(What you will do) Set down the records exactly as they stand, except for any pictures, which you should omit.

(Exercise inputs)
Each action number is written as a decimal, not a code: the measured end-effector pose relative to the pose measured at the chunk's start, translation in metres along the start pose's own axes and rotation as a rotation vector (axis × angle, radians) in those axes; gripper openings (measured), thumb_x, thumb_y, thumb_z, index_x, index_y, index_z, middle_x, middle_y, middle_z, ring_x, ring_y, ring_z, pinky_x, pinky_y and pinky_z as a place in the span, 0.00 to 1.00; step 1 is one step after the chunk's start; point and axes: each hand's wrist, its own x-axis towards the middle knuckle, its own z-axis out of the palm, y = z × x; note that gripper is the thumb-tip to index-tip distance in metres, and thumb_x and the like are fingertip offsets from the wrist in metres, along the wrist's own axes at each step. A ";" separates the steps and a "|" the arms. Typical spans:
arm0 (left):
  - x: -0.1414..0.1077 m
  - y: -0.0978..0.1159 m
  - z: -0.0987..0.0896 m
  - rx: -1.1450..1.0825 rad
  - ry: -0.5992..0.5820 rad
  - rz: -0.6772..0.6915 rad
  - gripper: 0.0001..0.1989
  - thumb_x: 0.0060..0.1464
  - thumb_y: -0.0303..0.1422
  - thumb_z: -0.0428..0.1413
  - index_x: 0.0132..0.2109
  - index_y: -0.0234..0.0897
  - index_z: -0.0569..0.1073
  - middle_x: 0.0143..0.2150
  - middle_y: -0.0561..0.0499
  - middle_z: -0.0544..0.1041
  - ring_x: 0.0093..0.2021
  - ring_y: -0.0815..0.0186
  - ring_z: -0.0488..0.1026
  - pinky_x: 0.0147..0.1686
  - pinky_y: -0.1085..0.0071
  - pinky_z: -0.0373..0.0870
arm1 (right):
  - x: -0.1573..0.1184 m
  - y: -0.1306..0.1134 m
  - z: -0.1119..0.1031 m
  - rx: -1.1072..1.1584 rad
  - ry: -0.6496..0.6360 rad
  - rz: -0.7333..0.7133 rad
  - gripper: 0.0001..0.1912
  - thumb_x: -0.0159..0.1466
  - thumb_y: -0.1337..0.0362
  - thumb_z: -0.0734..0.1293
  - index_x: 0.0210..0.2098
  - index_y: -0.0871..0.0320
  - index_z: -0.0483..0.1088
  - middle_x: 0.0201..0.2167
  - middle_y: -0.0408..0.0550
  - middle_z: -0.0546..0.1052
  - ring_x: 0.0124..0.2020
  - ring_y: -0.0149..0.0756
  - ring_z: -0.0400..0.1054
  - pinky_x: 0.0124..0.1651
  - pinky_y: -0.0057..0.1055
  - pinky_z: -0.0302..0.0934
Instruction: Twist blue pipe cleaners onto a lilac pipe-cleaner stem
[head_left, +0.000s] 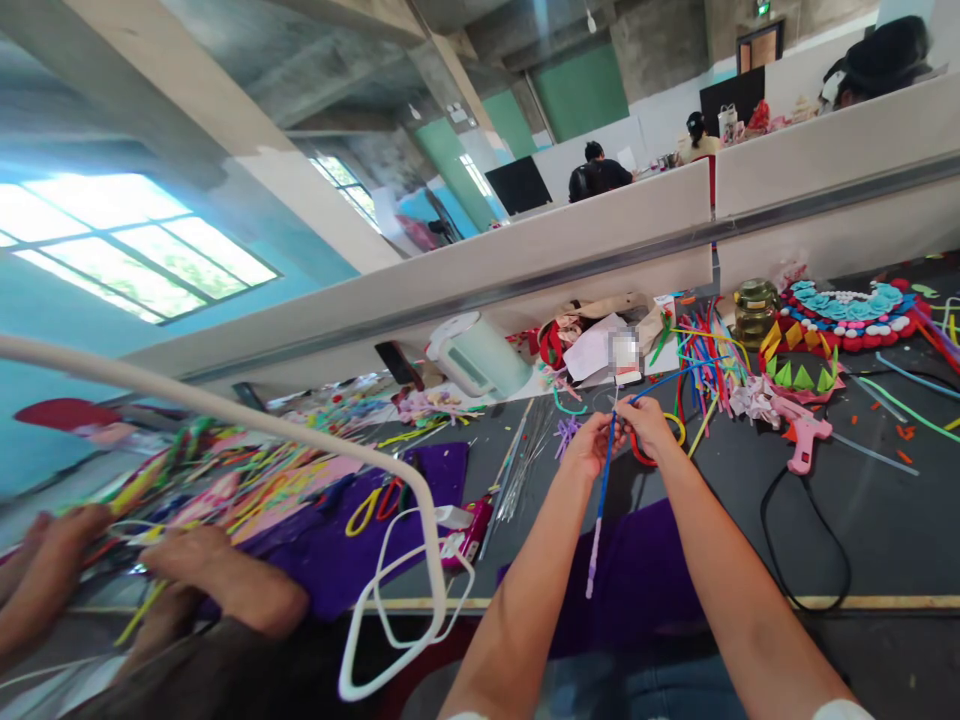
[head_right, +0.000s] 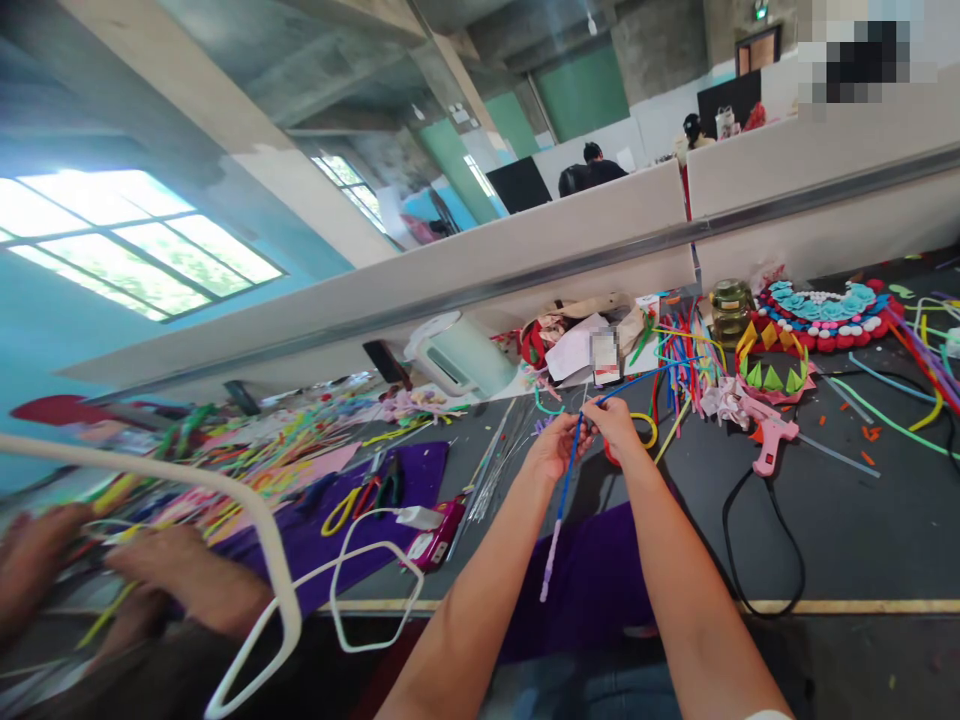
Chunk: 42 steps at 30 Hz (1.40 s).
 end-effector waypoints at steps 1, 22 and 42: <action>0.000 -0.001 0.000 0.015 -0.009 0.030 0.02 0.44 0.26 0.54 0.27 0.31 0.69 0.19 0.53 0.70 0.18 0.73 0.67 0.24 0.75 0.71 | 0.000 -0.001 0.000 -0.021 0.014 -0.015 0.06 0.48 0.63 0.65 0.22 0.60 0.66 0.14 0.37 0.66 0.14 0.23 0.57 0.17 0.21 0.49; -0.008 -0.023 -0.009 1.248 0.293 1.216 0.07 0.54 0.26 0.51 0.39 0.36 0.71 0.35 0.47 0.72 0.35 0.64 0.70 0.36 0.69 0.64 | 0.008 0.011 -0.005 -0.561 0.185 -0.252 0.11 0.51 0.59 0.63 0.23 0.61 0.71 0.19 0.43 0.72 0.22 0.31 0.64 0.27 0.26 0.57; -0.003 -0.015 -0.006 0.222 -0.028 0.582 0.06 0.44 0.32 0.57 0.31 0.34 0.72 0.22 0.55 0.70 0.19 0.73 0.65 0.22 0.73 0.70 | 0.000 0.006 0.006 -0.241 0.131 0.016 0.14 0.48 0.56 0.70 0.27 0.61 0.68 0.15 0.37 0.64 0.14 0.22 0.54 0.16 0.21 0.50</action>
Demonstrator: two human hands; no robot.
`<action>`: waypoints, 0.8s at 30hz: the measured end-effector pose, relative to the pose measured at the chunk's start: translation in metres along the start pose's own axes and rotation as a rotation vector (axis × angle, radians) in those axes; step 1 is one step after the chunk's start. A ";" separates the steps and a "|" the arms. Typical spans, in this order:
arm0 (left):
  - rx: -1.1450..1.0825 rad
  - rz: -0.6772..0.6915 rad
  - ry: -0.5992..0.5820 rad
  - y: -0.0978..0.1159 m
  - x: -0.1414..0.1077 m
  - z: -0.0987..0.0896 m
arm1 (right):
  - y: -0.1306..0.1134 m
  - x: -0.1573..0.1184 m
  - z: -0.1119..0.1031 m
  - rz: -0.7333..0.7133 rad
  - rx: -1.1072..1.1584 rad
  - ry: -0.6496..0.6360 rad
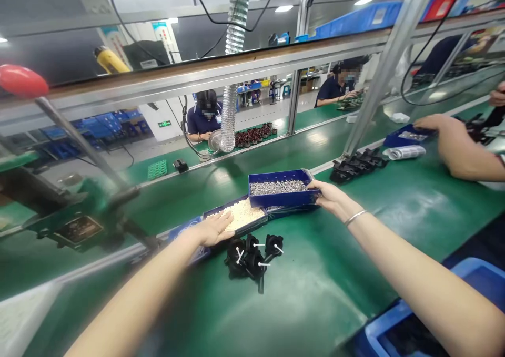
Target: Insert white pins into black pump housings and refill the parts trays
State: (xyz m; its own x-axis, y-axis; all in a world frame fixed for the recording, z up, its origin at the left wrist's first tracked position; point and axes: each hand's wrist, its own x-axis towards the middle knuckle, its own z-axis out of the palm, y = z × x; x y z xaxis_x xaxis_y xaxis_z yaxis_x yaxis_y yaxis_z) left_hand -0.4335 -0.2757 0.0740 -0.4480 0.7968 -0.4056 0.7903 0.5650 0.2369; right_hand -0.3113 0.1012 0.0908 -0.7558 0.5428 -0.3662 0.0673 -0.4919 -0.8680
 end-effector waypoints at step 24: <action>0.185 -0.088 -0.175 0.005 -0.051 -0.005 | 0.004 0.005 -0.002 0.011 0.007 0.000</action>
State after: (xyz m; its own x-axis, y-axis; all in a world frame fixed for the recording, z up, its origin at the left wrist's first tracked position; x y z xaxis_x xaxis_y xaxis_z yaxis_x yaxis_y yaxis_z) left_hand -0.4091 -0.3126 0.1005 -0.4519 0.6883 -0.5675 0.8217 0.5688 0.0355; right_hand -0.3131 0.1037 0.0849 -0.7549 0.5373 -0.3760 0.0715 -0.5026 -0.8616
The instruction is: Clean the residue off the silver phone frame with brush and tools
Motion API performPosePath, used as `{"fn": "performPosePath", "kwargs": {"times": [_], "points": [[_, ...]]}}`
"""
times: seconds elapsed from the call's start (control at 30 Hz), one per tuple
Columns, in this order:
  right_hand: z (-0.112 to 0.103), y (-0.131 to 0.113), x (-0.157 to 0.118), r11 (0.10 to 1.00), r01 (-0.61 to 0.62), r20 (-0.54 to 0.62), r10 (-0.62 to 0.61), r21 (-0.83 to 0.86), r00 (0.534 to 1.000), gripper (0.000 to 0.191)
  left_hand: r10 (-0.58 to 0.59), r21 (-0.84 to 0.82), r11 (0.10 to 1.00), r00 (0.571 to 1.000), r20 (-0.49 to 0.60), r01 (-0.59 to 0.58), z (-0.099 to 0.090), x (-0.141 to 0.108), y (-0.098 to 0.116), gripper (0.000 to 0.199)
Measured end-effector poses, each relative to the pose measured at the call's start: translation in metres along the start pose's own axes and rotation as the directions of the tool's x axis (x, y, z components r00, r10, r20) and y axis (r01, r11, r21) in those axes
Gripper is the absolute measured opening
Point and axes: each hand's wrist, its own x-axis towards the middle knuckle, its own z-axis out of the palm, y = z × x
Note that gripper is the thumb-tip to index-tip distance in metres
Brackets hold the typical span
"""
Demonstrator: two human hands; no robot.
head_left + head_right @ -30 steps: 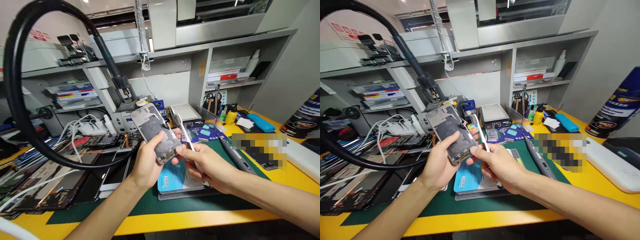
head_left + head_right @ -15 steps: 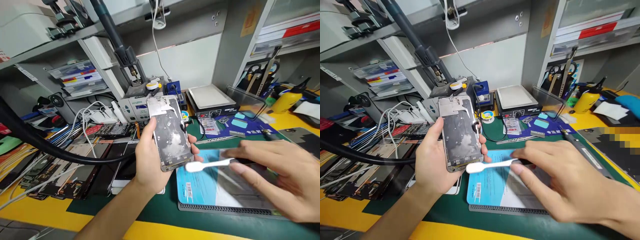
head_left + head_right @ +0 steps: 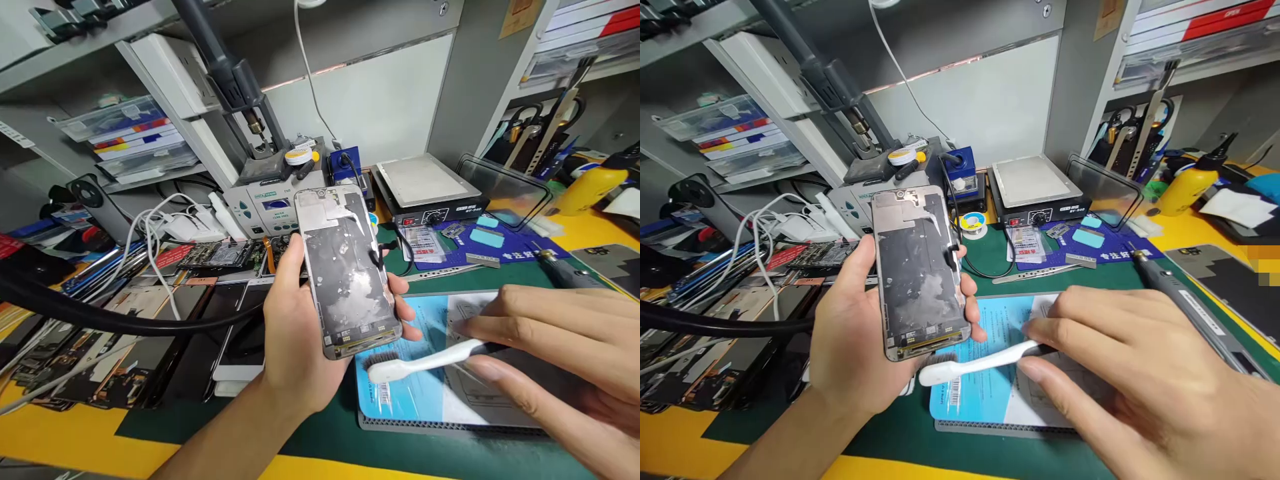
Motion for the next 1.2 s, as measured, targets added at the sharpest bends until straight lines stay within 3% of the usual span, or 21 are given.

(Solution for this problem)
Each action number is written as a decimal, not a code: the measured end-effector pose relative to the pose measured at the chunk's start, translation in metres along the start pose's own axes and rotation as a rotation vector (axis × angle, radians) in those axes; gripper openings (measured), thumb_x, thumb_y, thumb_z, index_x, index_y, index_z, middle_x, middle_y, middle_z, ring_x, ring_y, ring_z, pinky_x, pinky_y and pinky_z as a place in the span, 0.00 to 1.00; step 1 is one step after the chunk's start; point and axes: each hand's wrist, its own x-axis towards the middle knuckle, its own z-axis out of the palm, y = z × x; note that gripper is the thumb-tip to index-tip distance in metres, and thumb_x and the like are fingertip offsets from the wrist in metres, along the wrist's own axes at each step. A ";" separates the steps and a "|" the arms. Typical spans:
arm0 (left):
  - x: -0.1414..0.1077 m
  - y: -0.0978..0.1159 m
  - z: -0.0987..0.0896 m
  - rx: -1.1450..1.0825 rad
  - ry: -0.5992..0.5820 rad
  - rz: -0.6772..0.6915 rad
  - gripper: 0.0001..0.1989
  - thumb_x: 0.0060..0.1464
  - thumb_y: -0.0303..0.1422
  - thumb_z: -0.0428..0.1413
  - index_x: 0.0132..0.2109
  - index_y: -0.0234..0.0897
  - index_z: -0.0569..0.1073
  - middle_x: 0.0143..0.2150
  - middle_y: -0.0561..0.0499
  - middle_z: -0.0544..0.1041
  - ring_x: 0.0093..0.2021
  - ring_y: -0.0815..0.0186
  - ring_z: -0.0488..0.1026
  - pinky_x: 0.0147..0.1686
  - pinky_y: -0.1085..0.0071
  - pinky_z: -0.0373..0.0870
arm1 (right):
  - x: -0.1573..0.1184 m
  - y: -0.1306..0.1134 m
  - z: -0.1119..0.1031 m
  - rx: -1.1072..1.1584 rad
  - ry: -0.6496..0.6360 rad
  - rz: -0.7333..0.7133 rad
  - gripper: 0.0001..0.1912
  - thumb_x: -0.0159..0.1466
  - thumb_y: -0.1337..0.0362
  - thumb_z: -0.0734..0.1293
  - index_x: 0.0210..0.2098
  - index_y: -0.0871..0.0320
  - index_z: -0.0483..0.1088
  - middle_x: 0.0201..0.2167
  - middle_y: -0.0408..0.0550
  - middle_z: -0.0546..0.1052
  - ring_x: 0.0124..0.2020
  - ring_y: -0.0149..0.0756
  - ring_z: -0.0400..0.1054
  - pinky_x: 0.0124..0.1651
  - pinky_y: -0.0057..0.1055
  - pinky_z: -0.0302..0.0934
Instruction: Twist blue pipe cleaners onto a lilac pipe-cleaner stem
[head_left, +0.000s] 
[head_right, +0.000s] 
Chunk: 42 steps at 30 Hz (1.40 s).
 end-effector waypoints at steps 1, 22 and 42: <action>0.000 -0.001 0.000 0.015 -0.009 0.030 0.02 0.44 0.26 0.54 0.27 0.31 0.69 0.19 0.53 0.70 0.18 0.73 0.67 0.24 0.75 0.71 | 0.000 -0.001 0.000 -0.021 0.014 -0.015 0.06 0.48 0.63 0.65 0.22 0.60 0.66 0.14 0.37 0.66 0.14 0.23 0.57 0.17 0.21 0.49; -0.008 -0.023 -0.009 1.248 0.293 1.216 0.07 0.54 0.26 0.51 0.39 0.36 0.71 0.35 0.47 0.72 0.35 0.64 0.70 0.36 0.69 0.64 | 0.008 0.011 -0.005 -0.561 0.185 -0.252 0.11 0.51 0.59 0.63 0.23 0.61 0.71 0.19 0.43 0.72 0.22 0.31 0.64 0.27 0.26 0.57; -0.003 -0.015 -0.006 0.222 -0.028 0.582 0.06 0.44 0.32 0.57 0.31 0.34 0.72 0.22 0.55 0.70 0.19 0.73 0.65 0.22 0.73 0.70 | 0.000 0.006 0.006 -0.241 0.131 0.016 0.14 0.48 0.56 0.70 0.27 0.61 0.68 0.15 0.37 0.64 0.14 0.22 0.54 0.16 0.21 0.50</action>
Demonstrator: two human hands; no robot.
`<action>`: waypoints, 0.8s at 30hz: the measured end-effector pose, relative to the pose measured at the chunk's start: translation in metres along the start pose's own axes and rotation as a rotation vector (axis × angle, radians) in those axes; step 1 is one step after the chunk's start. A ";" separates the steps and a "|" the arms. Typical spans, in this order:
arm0 (left):
  - rx: -1.1450..1.0825 rad
  - rz: -0.6772..0.6915 rad
  - ry: -0.5992..0.5820 rad
  - y: -0.0978..0.1159 m
  - x: -0.1414..0.1077 m
  - z: -0.0987..0.0896 m
arm1 (right):
  - y: -0.1306..0.1134 m
  - x: -0.1573..0.1184 m
  - z: -0.1119..0.1031 m
  - rz: -0.7333..0.7133 rad
  - rx: -1.1072..1.1584 rad
  - ry: -0.6496..0.6360 rad
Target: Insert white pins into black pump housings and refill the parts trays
State: (xyz m; its own x-axis, y-axis; all in a world frame fixed for the recording, z up, its origin at the left wrist's first tracked position; point and axes: each hand's wrist, its own x-axis towards the middle knuckle, its own z-axis out of the palm, y = z × x; x y z xaxis_x xaxis_y xaxis_z yaxis_x yaxis_y yaxis_z) left_hand -0.4335 -0.2757 0.0740 -0.4480 0.7968 -0.4056 0.7903 0.5650 0.2369; right_hand -0.3113 0.1012 0.0908 -0.7558 0.5428 -0.3662 0.0673 -0.4919 -0.8680
 end-effector waypoints at step 24: <action>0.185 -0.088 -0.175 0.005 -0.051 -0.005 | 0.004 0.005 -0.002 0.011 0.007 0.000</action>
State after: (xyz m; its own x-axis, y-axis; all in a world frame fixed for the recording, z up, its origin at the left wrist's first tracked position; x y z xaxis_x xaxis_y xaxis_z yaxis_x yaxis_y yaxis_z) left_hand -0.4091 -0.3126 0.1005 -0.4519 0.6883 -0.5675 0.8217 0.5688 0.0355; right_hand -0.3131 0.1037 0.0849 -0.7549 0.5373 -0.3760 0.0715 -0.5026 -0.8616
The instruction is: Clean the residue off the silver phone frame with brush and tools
Motion API performPosePath, used as `{"fn": "performPosePath", "kwargs": {"times": [_], "points": [[_, ...]]}}`
"""
times: seconds elapsed from the call's start (control at 30 Hz), one per tuple
Columns, in this order:
  right_hand: z (-0.112 to 0.103), y (-0.131 to 0.113), x (-0.157 to 0.118), r11 (0.10 to 1.00), r01 (-0.61 to 0.62), r20 (-0.54 to 0.62), r10 (-0.62 to 0.61), r21 (-0.83 to 0.86), r00 (0.534 to 1.000), gripper (0.000 to 0.191)
  left_hand: r10 (-0.58 to 0.59), r21 (-0.84 to 0.82), r11 (0.10 to 1.00), r00 (0.571 to 1.000), r20 (-0.49 to 0.60), r01 (-0.59 to 0.58), z (-0.099 to 0.090), x (-0.141 to 0.108), y (-0.098 to 0.116), gripper (0.000 to 0.199)
Measured end-effector poses, each relative to the pose measured at the call's start: translation in metres along the start pose's own axes and rotation as the directions of the tool's x axis (x, y, z components r00, r10, r20) and y axis (r01, r11, r21) in those axes
Gripper is the absolute measured opening
Point and axes: each hand's wrist, its own x-axis towards the middle knuckle, its own z-axis out of the palm, y = z × x
Note that gripper is the thumb-tip to index-tip distance in metres
Brackets hold the typical span
"""
Demonstrator: two human hands; no robot.
head_left + head_right @ -30 steps: 
head_left + head_right @ -15 steps: 
head_left + head_right @ +0 steps: 
Motion for the next 1.2 s, as measured, targets added at the sharpest bends until straight lines stay within 3% of the usual span, or 21 are given.

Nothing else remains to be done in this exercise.